=== DESCRIPTION OF THE TASK ===
Which lines hold the string "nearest"? Copy each of them from the material below.

=== RECORDS SHOWN ===
<<<<

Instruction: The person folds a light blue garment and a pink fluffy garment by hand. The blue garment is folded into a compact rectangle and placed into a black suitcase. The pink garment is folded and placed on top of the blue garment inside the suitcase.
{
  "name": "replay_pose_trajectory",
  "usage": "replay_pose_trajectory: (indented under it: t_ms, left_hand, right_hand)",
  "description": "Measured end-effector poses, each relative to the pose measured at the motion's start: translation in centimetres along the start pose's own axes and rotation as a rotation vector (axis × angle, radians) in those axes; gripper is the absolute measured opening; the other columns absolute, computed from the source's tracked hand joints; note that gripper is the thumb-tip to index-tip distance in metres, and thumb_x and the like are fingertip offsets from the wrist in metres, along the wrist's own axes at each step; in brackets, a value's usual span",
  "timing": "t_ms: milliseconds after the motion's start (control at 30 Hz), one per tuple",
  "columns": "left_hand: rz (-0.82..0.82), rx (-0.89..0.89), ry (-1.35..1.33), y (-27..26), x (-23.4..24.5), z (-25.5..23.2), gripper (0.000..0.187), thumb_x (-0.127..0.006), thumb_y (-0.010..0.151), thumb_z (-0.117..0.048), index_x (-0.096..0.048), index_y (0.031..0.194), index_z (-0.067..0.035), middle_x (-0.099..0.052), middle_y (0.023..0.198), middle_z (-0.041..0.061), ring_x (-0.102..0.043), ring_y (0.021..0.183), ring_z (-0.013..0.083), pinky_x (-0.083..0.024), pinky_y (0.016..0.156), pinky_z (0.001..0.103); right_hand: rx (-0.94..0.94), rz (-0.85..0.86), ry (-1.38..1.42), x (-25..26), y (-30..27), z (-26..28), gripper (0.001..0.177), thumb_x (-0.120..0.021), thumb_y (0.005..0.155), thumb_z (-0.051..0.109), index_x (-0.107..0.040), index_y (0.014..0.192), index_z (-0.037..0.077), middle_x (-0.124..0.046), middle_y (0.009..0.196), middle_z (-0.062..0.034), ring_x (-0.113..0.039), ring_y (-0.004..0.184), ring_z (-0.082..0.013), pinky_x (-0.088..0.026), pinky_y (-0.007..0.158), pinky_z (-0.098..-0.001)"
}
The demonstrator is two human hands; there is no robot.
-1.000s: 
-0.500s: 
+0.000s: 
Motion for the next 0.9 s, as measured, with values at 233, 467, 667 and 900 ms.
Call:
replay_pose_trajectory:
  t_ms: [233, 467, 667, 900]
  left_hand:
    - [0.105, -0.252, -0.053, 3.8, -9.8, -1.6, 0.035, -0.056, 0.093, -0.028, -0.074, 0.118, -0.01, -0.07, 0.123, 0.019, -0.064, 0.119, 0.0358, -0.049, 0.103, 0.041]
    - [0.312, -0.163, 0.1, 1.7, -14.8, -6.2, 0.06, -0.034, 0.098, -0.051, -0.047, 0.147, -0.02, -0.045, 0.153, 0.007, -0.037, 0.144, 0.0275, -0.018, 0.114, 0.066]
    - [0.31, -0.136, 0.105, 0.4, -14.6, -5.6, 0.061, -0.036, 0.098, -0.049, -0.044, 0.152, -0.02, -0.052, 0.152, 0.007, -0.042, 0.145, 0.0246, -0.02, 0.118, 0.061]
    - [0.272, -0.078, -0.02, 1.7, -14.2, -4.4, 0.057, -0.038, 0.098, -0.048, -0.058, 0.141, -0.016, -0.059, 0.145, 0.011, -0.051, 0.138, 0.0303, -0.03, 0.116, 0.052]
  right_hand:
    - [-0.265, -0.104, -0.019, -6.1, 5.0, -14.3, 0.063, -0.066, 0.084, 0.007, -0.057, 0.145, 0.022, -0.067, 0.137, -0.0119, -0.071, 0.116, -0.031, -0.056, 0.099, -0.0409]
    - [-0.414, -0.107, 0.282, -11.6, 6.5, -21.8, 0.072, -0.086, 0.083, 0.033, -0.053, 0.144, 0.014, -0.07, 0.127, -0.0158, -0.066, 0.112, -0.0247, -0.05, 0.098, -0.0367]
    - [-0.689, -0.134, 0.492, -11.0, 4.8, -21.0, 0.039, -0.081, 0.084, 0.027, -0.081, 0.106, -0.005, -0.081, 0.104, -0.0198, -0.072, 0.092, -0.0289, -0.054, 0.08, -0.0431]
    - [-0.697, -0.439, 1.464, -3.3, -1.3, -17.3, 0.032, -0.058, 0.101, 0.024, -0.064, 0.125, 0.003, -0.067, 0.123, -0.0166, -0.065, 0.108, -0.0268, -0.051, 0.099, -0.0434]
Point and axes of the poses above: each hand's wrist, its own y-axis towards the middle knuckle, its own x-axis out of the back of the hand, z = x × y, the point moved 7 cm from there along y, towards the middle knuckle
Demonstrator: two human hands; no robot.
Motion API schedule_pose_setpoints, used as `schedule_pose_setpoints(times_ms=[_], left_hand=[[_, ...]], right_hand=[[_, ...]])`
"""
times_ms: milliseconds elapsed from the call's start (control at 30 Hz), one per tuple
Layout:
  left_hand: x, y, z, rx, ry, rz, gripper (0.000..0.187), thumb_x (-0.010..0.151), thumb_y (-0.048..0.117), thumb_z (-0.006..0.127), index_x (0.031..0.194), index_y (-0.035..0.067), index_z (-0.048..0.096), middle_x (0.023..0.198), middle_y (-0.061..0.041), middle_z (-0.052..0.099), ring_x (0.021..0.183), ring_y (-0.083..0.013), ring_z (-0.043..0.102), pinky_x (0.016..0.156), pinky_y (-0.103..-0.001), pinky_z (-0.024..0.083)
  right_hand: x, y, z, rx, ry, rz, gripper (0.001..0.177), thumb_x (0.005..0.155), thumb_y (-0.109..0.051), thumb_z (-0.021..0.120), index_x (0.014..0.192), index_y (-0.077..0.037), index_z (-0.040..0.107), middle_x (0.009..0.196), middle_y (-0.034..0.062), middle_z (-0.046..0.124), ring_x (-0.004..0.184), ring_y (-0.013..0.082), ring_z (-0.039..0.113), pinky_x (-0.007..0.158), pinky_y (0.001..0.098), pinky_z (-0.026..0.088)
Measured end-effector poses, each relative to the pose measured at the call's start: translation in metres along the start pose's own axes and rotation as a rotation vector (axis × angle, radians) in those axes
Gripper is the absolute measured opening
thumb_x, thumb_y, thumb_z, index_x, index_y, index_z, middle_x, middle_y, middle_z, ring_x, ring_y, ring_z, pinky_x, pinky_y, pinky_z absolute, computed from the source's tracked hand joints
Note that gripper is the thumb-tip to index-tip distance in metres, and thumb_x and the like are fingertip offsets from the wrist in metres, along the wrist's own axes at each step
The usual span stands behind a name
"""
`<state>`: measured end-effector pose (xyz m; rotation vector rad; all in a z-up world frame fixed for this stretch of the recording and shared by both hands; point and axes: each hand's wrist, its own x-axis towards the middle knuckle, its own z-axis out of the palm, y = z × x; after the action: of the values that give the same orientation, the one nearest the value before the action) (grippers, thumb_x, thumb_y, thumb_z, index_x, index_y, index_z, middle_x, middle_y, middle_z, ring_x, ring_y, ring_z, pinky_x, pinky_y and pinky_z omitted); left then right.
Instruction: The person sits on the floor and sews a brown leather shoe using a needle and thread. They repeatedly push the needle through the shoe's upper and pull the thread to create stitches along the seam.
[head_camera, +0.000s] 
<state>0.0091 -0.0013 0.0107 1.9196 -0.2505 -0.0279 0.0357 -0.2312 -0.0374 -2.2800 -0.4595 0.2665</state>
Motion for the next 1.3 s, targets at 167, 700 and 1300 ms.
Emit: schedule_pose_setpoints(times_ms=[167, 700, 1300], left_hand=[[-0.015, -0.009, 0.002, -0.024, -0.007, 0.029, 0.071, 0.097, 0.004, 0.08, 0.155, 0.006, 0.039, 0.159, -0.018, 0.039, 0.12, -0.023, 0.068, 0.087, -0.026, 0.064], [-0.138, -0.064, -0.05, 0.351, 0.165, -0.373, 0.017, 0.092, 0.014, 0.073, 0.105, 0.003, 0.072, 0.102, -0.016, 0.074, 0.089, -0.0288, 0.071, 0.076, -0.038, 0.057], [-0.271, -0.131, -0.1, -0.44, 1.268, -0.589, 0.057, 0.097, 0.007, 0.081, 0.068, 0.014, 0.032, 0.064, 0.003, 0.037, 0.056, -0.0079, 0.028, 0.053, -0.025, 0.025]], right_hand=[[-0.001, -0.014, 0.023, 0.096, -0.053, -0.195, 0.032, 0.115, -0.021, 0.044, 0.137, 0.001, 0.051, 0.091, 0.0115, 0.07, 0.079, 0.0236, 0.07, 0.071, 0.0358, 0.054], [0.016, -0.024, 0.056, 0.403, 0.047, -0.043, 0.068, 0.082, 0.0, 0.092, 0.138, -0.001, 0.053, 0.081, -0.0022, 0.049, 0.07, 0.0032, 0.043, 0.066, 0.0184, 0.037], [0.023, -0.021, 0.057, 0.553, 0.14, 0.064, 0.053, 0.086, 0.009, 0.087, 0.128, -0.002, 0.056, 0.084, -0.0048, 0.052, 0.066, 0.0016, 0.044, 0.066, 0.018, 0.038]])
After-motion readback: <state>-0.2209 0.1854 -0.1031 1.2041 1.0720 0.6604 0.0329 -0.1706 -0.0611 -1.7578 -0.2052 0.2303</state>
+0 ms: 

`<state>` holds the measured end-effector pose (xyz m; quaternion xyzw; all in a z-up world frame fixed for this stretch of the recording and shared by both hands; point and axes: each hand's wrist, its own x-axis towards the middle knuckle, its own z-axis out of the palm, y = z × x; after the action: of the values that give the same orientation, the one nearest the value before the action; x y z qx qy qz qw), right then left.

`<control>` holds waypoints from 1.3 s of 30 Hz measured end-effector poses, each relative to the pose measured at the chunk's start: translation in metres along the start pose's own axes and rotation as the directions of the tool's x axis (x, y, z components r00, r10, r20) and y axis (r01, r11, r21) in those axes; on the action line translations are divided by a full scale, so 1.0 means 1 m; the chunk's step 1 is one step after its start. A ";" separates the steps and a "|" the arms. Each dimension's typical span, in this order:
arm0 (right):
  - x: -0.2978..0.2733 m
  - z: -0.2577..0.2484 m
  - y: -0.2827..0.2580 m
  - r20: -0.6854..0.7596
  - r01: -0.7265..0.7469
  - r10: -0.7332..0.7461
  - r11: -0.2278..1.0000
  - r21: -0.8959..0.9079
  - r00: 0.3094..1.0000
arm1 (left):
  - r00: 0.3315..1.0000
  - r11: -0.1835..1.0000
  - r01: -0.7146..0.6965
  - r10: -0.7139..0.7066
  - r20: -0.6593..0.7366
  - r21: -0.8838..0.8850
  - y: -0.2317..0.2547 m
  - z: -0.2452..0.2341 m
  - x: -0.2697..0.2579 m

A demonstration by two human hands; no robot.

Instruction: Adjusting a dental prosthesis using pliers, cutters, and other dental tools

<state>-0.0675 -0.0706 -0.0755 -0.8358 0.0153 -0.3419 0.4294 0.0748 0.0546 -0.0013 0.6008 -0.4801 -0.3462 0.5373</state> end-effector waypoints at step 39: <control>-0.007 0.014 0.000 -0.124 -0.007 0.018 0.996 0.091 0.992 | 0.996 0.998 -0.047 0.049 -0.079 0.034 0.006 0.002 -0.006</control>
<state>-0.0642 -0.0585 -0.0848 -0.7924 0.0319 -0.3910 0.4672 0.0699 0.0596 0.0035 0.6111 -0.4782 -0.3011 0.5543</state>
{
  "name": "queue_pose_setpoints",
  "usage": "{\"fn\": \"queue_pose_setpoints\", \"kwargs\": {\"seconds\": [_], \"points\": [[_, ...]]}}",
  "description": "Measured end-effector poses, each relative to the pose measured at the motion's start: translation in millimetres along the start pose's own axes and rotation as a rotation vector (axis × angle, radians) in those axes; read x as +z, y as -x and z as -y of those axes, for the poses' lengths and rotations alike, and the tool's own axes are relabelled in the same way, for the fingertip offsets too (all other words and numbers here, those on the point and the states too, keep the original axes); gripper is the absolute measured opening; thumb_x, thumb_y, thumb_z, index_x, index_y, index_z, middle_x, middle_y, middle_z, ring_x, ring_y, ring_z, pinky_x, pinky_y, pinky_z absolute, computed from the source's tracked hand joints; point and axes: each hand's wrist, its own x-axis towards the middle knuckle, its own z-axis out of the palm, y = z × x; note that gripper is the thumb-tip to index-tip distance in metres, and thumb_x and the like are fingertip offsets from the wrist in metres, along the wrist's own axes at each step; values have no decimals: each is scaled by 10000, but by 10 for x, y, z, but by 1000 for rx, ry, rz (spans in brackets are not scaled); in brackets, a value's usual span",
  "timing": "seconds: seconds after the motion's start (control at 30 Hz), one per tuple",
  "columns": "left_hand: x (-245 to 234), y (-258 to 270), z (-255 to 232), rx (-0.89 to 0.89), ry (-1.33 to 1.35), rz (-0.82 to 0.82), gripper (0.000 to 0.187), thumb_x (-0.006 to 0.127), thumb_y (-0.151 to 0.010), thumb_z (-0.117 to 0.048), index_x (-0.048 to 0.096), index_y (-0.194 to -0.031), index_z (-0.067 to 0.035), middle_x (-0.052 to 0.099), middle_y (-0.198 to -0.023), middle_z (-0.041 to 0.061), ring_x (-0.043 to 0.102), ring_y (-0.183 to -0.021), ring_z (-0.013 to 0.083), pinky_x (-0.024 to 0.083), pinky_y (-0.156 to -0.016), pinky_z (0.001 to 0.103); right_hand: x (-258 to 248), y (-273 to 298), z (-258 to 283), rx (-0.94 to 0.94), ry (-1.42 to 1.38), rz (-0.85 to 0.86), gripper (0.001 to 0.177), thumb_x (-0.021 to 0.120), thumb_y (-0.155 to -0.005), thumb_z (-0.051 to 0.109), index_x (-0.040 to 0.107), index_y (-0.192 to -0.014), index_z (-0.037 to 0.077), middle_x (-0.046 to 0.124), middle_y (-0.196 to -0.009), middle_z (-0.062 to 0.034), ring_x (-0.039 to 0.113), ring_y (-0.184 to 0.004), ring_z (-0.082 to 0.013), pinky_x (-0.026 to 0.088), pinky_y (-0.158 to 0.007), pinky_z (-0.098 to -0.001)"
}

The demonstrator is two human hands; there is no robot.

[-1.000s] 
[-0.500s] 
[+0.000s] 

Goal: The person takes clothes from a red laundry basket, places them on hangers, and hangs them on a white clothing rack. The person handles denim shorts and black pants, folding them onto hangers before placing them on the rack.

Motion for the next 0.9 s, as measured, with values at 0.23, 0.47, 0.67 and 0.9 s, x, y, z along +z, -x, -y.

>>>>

=== SOLUTION BELOW ===
`<state>`: measured end-effector pose (xyz m; rotation vector rad; all in a z-up world frame fixed for this stretch of the recording and shared by both hands; point and axes: each hand's wrist, its own x-axis towards the middle knuckle, its own z-axis out of the palm, y = z × x; after the action: of the values that give the same orientation, the one nearest the value before the action) (grippers, thumb_x, thumb_y, thumb_z, index_x, index_y, index_z, middle_x, middle_y, middle_z, ring_x, ring_y, ring_z, pinky_x, pinky_y and pinky_z omitted); left then right.
`<state>` holds the measured end-effector pose (xyz m; quaternion xyzw; all in a z-up world frame fixed for this stretch of the recording and shared by both hands; point and axes: each hand's wrist, its own x-axis towards the middle knuckle, its own z-axis out of the palm, y = z × x; after the action: of the values that give the same orientation, the one nearest the value before the action; x y z qx qy qz qw), right then left.

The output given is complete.